# Old West law and order



## Dave Watson (Jan 31, 2018)

One for any old west enthusiasts. My WIP is set in the Napa Valley in the 1890s, and I have a scene where a sheriff is riding up to a gin distillery where he suspects the owner and her son are involved in murder and kidnapping, plus harbouring several wanted men who've been hired as guards. Question is, what was the process of law here? Would the sheriff need a warrant to enter the premises?  

Cheers!


----------



## Bayview (Jan 31, 2018)

The need for search warrants comes from the 4th Amendment, so the general principles certainly would have been in place in the 1890s. But according to Wikipedia, "Because the Bill of Rights did not initially apply to the states, and federal criminal investigations were less common in the first century of the nation's history, there is little significant case law for the Fourth Amendment before the 20th century. The amendment was held to apply to the states in _Mapp v. Ohio (1961)." _- https://en.wikipedia.org/wiki/Fourth_Amendment_to_the_United_States_Constitution

So based on that I think you'd probably be okay, but I'm neither American nor a legal historian, so... if anyone comes along who seems to know better, trust them!


----------



## seigfried007 (Jan 31, 2018)

Regarding Westerns, spin a really good yarn and the lawyers will likely stay quiet. Historians, however, might be a bigger threat. who held the Napa Valley at that time, and for how long have they held it? There's a lot of flux in culture and leadership in the Southwest during the 1800's, so even though America technically holds it, it's always wise to consider who else is living there and how they feel about it. Details like that can really help make or break a Western work, but I've met fairly few who care deeply about legal proceedings (we only care if they're plot points, I think).


----------



## Dave Watson (Feb 2, 2018)

Thanks for the replies guys, and yeah, it's one of those things that doesn't really matter at the end of the day. I just get picky sometimes about keeping the details as factual as possible when in reality, readers don't really seem to give much of a damn as long as it doesn't mess with the story! 

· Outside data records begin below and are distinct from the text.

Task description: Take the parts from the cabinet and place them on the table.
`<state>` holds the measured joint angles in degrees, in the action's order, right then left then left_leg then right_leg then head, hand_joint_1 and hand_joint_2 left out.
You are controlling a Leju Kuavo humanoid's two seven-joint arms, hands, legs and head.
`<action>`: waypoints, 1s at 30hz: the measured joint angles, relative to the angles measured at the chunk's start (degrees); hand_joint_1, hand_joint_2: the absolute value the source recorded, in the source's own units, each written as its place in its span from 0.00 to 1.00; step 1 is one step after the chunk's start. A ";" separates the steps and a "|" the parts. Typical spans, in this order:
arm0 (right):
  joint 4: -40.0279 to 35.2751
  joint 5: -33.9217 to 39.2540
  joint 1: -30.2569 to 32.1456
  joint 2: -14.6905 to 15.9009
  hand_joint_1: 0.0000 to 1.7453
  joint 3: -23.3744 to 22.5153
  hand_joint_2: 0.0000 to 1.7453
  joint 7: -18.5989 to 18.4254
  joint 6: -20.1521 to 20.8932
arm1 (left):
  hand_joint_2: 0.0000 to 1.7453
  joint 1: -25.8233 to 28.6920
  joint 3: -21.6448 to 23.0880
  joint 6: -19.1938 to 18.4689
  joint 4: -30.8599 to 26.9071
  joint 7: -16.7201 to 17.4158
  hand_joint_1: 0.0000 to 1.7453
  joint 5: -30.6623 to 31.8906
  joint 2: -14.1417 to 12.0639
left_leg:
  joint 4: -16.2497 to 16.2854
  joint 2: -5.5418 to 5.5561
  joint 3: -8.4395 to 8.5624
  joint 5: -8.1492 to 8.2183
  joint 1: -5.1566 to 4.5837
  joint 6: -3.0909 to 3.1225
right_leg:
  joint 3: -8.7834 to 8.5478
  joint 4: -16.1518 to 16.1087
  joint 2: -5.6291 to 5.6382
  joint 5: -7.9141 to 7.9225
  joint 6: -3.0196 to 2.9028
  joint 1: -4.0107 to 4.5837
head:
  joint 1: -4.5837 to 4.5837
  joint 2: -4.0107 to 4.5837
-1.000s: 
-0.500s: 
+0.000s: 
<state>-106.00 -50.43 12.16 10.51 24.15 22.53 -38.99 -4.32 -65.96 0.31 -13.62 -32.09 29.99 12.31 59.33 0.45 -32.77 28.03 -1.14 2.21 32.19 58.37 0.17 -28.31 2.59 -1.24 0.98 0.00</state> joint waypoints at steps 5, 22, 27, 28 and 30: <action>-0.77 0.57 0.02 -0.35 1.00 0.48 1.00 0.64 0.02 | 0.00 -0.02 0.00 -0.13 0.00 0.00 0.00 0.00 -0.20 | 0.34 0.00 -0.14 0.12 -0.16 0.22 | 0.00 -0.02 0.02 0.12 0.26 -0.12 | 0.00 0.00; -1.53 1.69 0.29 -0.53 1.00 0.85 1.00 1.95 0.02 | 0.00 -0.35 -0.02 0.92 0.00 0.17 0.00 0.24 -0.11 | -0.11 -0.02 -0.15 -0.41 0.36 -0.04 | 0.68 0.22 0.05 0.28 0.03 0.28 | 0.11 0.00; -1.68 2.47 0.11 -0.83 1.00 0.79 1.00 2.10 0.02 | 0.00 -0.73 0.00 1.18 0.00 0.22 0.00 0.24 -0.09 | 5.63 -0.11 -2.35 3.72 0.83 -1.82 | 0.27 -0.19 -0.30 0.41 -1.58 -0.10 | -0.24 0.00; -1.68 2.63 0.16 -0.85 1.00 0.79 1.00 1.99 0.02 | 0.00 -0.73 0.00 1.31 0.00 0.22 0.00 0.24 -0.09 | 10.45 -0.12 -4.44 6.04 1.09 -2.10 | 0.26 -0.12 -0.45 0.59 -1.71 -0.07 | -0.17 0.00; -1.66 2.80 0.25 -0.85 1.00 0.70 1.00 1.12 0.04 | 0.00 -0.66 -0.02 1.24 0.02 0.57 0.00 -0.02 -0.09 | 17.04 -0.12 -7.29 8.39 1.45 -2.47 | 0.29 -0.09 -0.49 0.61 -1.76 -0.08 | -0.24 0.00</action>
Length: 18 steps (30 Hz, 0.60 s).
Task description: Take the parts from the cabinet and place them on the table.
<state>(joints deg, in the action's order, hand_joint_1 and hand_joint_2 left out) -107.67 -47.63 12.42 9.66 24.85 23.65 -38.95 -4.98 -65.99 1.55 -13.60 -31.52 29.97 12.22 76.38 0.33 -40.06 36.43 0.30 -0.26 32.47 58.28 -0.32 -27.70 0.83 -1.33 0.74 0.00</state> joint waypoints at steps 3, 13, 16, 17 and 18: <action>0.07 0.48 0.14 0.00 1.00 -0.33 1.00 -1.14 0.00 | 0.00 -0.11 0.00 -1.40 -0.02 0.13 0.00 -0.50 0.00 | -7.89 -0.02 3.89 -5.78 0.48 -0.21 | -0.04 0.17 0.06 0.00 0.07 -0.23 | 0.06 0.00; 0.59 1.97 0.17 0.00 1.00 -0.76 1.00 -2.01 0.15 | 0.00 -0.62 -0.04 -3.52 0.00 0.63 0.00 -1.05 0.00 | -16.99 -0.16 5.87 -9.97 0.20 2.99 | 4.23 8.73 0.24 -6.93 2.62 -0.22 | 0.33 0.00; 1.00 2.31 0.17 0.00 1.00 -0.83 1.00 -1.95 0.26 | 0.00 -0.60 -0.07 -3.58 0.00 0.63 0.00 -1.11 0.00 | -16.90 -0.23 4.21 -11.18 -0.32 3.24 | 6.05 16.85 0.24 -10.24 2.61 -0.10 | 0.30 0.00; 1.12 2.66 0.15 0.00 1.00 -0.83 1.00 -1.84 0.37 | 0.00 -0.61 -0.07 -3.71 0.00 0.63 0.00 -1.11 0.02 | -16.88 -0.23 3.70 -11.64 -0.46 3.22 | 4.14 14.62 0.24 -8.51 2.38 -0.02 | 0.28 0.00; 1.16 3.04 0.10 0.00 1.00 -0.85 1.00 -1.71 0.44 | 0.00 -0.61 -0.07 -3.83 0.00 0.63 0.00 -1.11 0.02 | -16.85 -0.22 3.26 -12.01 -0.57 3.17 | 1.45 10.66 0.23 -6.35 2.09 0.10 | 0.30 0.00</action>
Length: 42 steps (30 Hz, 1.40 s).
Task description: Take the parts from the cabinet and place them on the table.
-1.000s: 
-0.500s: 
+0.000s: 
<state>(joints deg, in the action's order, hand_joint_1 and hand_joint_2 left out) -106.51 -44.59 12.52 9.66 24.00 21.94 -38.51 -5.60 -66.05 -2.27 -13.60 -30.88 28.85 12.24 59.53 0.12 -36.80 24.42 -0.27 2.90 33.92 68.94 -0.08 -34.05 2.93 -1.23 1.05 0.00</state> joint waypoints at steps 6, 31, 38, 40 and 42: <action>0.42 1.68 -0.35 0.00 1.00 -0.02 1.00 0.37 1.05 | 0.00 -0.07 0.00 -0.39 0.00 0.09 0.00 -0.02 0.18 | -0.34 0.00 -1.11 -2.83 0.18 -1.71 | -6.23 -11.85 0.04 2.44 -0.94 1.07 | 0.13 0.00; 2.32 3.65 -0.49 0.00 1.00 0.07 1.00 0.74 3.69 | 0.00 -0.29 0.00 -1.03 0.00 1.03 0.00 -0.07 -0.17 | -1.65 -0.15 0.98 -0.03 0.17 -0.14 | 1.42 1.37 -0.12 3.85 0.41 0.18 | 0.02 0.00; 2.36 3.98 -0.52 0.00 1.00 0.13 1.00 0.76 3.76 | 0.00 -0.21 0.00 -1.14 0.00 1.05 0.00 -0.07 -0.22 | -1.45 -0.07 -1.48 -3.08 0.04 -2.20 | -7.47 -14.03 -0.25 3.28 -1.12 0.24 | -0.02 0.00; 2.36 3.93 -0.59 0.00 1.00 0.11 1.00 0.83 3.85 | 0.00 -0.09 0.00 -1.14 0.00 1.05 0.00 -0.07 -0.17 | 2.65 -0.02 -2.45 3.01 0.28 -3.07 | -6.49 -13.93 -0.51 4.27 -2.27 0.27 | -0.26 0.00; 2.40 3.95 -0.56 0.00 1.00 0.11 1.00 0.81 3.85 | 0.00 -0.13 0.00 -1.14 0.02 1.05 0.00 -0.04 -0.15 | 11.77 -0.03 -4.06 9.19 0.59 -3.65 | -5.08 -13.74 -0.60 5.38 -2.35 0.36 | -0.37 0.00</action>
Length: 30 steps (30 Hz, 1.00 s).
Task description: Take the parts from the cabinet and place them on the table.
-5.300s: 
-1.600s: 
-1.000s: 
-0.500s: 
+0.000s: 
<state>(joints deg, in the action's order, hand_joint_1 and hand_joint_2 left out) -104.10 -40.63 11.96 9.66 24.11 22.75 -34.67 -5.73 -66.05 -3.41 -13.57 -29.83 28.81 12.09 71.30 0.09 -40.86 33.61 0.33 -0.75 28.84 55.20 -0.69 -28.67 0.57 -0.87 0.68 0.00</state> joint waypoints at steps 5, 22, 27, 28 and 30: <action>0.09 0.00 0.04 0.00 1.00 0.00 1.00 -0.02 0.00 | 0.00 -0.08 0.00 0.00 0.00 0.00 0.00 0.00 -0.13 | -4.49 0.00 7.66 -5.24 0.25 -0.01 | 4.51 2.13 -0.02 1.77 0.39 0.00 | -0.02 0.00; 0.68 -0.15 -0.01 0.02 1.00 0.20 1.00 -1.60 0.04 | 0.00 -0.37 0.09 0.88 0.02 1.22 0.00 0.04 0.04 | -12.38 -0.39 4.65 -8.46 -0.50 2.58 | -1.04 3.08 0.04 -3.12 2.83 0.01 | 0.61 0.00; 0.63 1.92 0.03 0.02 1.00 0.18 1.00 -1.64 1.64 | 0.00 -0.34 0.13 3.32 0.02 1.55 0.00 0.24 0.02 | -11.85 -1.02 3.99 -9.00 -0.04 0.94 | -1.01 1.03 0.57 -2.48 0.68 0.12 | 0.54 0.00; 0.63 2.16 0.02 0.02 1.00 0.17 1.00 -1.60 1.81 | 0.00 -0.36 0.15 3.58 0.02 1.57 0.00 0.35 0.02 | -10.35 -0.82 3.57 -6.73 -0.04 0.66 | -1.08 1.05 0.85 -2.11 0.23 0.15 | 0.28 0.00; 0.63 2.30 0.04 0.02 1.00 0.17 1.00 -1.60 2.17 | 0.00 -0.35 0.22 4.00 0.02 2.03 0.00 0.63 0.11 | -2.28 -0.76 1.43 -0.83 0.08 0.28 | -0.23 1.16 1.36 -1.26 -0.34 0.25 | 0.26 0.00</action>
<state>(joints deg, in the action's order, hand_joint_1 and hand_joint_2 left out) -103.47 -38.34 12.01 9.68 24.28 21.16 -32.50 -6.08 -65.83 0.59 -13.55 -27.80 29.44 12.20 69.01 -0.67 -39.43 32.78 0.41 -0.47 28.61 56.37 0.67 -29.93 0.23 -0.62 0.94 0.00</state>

Another question though in the same topic, and this one could actually have a bearing on the end of the story. If a criminal dies during an investigation and has a lot of money in the bank and no one to give it to, no next of kin, what happens to the funds? Is it just given over to the local government? A charity?


----------



## Bayview (Feb 2, 2018)

Dave Watson said:


> Thanks for the replies guys, and yeah, it's one of those things that doesn't really matter at the end of the day. I just get picky sometimes about keeping the details as factual as possible when in reality, readers don't really seem to give much of a damn as long as it doesn't mess with the story!
> 
> Another question though in the same topic, and this one could actually have a bearing on the end of the story. If a criminal dies during an investigation and has a lot of money in the bank and no one to give it to, no next of kin, what happens to the funds? Is it just given over to the local government? A charity?



It's called dying intestate, when you have no will. At least in modern days there's a fairly long list of people who can receive the money (like, on to distant cousins) but if there's absolutely no family, the state generally gets the money. The exact order of things varies, but in modern California, you could look at the California Probate Code s. 6402. 

I have no idea how this was handled in the time period you're discussing, though. It looks like there was a probate code, so maybe you could base your research around that? - http://www.legintent.com/california-probate-code-statutory-history/


----------



## velo (Feb 2, 2018)

I would say that in 1890 California it would vary greatly by where you were in the state.  CA had been a state for 4 decades.  Places like San Francisco would have been quite civilised (for the time) in terms of the law but if your distillery is well outside of town...?   

Article I Sec 13 (adopted in 1879) of the CA Constitution created the rights of CA citizens and be secure in their persons and possessions from gov't search save if a warrant has been issued.  I would say that technically you def want to address it but it's also something you can play with within the Western genre and maybe dish out a little frontier justice.


----------